Oh, speaking of Aaron Burr, we didn’t know this when I got the tickets, but we were lucky enough to see the show while Wayne Brady is playing Aaron Burr.  I always picture Brady as playing the comic relief, but that’s not Burr’s character in this show.   That role goes to the actor who plays Marquis de Lafayette/Thomas Jefferson (same actor plays both characters…Lafayette in Act I, Jefferson in Act II).  The only way we would have been more excited to see a particular actor in this show is if Lin Manuel-Miranda had shown up to play Hamilton.

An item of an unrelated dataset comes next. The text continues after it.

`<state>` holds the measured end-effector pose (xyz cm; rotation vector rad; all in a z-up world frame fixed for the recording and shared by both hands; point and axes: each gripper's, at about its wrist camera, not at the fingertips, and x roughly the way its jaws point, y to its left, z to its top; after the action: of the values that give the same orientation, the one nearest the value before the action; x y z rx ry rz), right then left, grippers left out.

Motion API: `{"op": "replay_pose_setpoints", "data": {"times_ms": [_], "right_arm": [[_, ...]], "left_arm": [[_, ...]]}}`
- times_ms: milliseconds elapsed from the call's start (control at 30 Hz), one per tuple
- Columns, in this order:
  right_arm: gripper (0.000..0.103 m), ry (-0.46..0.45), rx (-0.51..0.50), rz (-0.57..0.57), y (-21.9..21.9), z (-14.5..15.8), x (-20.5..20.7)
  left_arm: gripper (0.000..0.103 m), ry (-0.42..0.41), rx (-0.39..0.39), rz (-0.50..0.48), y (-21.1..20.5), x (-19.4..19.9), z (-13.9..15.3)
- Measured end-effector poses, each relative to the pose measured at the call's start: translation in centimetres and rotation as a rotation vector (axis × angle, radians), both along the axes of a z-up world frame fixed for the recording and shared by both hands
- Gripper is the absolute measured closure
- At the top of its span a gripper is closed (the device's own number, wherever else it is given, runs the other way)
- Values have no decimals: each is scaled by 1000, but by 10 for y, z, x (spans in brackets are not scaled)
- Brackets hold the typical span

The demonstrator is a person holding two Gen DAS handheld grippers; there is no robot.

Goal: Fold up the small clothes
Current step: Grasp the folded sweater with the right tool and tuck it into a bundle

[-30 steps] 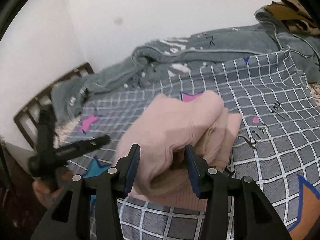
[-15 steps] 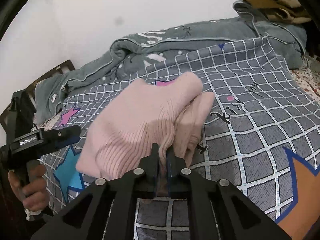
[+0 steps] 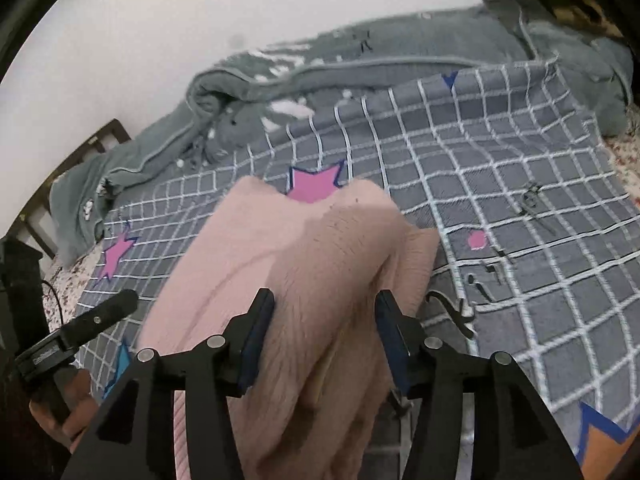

I haven’t been to the theater nearly as much as my wife has.  I’ve enjoyed every show I’ve ever been to, but Hamilton just blows everything out of the water.  As for the theater, you don’t really get much of a choice when it comes to where you want to see a certain show.  Whatever theater the show is playing in is the one you have to go to.  The PrivateBank Theatre is actually a pretty nice place.  They’re limited in what can be changed about the building due to the original construction being over a hundred years old.  While it’s not the nicest theater I’ve been in, once the lights go down and Aaron Burr walks out on stage to start the show, it really doesn’t matter what’s behind you.  The experience was great.  The ushers were all super helpful in getting people where they needed to go and every one I interacted with was super friendly and acted like they were truly glad I was there.  The experience is why you go to the theater instead of waiting for the movie to hit Netflix and the experience at The PrivateBank Theatre for Hamilton: An American Musical was an incredible one.